We all nodded and stood, picking up our equipment. It was clear there were no park rangers of any kind there, and at that hour they weren’t going to show up so we weren’t taking any risk crossing the entrance.

“Isn’t it a little irregular for there to be an entrance without any guard?” Lola asked, taking her place in the line.

“Yes, of course it’s irregular,” Gertrude replied without lowering her voice, as she finished adjusting her pack on her back, “but also quite common.”

“Especially at these secondary entrances where almost no one ever comes,” Efraín pointed out, stepping decidedly into the clearing. The darkness was so complete that, despite the fact he was right in front of me, I could barely see him.

We walked along the narrow path that crossed in front of the notice and the empty guard post, and entered, at last, into Madidi. The sounds of the jungle were as startling as its silences, which also fell without any obvious reason. Suddenly everything would go surprisingly quiet and only our footsteps would be heard on the fallen leaves; and then, also unexpectedly, the sounds, cries, and strange whistles would return.

When we were one or two hundred yards from the entrance—I couldn’t be sure, because I had never been good at measuring distances by feel—Efraín stopped and I heard him doing something until a light, small at first and then intense and bright, turned on in his gas lantern and illuminated our surroundings. Marc turned his on as well, and Marta, who was walking behind me, copied them, so our walk became much faster and safer; thanks to this, we found a small hollow in the vegetation soon after, next to a stream, and we decided it was the perfect place to camp that night. A cloud of moths had been hovering around us since we had turned on our gas lamps.

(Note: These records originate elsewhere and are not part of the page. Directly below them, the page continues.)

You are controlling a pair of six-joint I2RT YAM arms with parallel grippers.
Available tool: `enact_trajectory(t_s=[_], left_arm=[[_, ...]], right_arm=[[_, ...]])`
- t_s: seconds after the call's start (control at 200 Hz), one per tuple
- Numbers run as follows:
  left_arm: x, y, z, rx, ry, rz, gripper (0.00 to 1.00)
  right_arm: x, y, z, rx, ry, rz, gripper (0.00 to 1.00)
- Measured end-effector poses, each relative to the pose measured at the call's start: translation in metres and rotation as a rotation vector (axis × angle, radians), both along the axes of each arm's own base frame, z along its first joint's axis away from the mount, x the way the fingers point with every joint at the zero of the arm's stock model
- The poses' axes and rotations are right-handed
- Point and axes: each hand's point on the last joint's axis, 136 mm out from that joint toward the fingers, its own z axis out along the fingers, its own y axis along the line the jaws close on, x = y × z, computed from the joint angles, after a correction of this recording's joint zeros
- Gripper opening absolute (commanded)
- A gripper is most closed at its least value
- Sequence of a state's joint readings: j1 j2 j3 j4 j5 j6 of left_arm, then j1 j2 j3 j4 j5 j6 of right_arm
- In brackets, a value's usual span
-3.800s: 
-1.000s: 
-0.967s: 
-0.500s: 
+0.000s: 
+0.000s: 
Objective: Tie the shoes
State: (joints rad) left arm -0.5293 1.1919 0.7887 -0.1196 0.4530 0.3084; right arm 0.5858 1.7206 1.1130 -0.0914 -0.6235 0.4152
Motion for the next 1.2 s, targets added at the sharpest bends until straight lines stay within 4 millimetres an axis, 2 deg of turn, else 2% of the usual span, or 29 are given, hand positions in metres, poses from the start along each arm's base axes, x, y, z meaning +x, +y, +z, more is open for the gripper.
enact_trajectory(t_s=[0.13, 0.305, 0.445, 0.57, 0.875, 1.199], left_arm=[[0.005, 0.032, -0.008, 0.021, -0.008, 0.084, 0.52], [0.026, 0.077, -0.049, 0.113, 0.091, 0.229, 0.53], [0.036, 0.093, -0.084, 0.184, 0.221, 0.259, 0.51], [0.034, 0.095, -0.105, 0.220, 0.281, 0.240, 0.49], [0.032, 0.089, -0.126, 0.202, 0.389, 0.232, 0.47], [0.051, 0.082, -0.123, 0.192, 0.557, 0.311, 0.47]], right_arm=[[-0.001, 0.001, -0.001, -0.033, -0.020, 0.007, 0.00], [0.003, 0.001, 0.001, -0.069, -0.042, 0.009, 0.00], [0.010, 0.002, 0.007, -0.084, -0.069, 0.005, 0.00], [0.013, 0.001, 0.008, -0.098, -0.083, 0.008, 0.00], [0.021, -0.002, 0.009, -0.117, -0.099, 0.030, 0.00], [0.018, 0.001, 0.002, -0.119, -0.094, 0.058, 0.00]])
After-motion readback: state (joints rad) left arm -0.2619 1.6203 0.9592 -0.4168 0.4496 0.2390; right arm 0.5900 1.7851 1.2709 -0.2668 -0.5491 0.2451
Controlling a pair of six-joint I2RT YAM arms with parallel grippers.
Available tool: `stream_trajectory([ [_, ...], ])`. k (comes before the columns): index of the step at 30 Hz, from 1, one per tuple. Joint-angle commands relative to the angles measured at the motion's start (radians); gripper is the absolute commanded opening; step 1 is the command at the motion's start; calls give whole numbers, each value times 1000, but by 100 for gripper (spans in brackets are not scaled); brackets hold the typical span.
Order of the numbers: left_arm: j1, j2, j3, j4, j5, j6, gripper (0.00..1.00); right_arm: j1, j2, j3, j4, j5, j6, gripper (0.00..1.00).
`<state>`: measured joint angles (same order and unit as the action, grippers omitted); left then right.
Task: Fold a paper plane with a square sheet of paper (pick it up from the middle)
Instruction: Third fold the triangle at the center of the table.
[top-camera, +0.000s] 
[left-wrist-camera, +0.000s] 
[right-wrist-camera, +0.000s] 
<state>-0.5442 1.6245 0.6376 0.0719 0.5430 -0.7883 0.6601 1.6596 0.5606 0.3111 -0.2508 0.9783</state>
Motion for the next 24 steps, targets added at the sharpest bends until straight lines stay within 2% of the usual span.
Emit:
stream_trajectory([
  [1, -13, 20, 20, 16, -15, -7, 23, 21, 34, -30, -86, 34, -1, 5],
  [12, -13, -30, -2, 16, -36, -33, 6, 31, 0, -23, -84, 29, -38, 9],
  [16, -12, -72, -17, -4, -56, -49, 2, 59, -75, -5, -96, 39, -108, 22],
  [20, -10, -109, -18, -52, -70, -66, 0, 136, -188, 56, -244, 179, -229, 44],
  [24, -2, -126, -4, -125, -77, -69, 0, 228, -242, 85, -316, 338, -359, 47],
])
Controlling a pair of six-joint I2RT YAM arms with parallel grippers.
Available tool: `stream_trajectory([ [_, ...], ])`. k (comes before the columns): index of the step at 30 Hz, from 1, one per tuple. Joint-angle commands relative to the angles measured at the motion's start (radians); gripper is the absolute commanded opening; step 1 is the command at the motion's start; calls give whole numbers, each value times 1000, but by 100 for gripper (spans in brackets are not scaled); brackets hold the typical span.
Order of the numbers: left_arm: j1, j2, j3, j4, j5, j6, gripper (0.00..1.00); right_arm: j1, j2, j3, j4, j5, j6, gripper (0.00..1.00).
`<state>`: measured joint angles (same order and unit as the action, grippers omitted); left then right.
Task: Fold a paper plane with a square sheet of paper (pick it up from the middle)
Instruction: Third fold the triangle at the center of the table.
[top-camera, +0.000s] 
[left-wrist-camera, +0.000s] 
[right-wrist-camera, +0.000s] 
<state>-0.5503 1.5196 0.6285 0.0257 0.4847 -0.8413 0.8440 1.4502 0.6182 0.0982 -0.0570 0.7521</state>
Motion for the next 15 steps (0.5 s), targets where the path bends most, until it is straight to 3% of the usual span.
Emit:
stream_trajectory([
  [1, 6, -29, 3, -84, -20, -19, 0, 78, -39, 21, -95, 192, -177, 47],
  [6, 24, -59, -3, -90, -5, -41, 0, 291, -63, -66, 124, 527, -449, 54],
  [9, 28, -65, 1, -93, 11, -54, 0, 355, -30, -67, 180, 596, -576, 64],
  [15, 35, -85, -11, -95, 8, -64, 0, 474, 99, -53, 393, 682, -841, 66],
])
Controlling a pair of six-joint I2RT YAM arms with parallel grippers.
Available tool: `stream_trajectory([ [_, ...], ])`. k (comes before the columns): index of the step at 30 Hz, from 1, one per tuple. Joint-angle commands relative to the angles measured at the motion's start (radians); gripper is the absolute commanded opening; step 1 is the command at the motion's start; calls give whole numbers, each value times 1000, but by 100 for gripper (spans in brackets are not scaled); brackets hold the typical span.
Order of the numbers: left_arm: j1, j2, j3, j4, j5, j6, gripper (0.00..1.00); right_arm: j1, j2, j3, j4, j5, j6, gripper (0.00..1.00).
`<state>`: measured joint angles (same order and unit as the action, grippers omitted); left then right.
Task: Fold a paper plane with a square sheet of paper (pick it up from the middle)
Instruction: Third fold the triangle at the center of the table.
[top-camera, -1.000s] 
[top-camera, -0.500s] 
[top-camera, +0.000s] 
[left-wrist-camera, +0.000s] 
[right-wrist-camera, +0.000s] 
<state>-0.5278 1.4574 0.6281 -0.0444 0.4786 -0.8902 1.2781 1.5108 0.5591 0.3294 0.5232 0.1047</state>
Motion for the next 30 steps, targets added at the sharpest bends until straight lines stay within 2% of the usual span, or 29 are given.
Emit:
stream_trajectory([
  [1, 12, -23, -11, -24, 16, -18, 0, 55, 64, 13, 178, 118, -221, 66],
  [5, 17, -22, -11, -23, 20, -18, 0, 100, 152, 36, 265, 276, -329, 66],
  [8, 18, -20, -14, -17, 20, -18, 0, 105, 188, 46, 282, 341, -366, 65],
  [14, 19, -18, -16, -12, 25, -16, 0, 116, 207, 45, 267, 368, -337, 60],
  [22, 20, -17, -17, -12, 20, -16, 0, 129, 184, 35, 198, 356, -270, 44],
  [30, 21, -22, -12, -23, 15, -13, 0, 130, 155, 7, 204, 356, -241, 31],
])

Gertrude made us examine the ground carefully before we began to pitch our tents: according to what they told us, there were many kinds of very dangerous ants in the jungle, and we should make sure we weren’t close to any termite nest, most easily identified by its high conical form. We pitched the tents in a semicircle facing the stream, and we made a fire to chase away any animals that might be attracted by our smell and the smell of our food. According to Gertrude, the savage beasts weren’t that savage, and they usually fled whenever they detected a human presence, except, of course, when they were hungry and the snack seemed unprotected, in which case, dinner was served. But a good fire, she assured us, could keep us safe all night.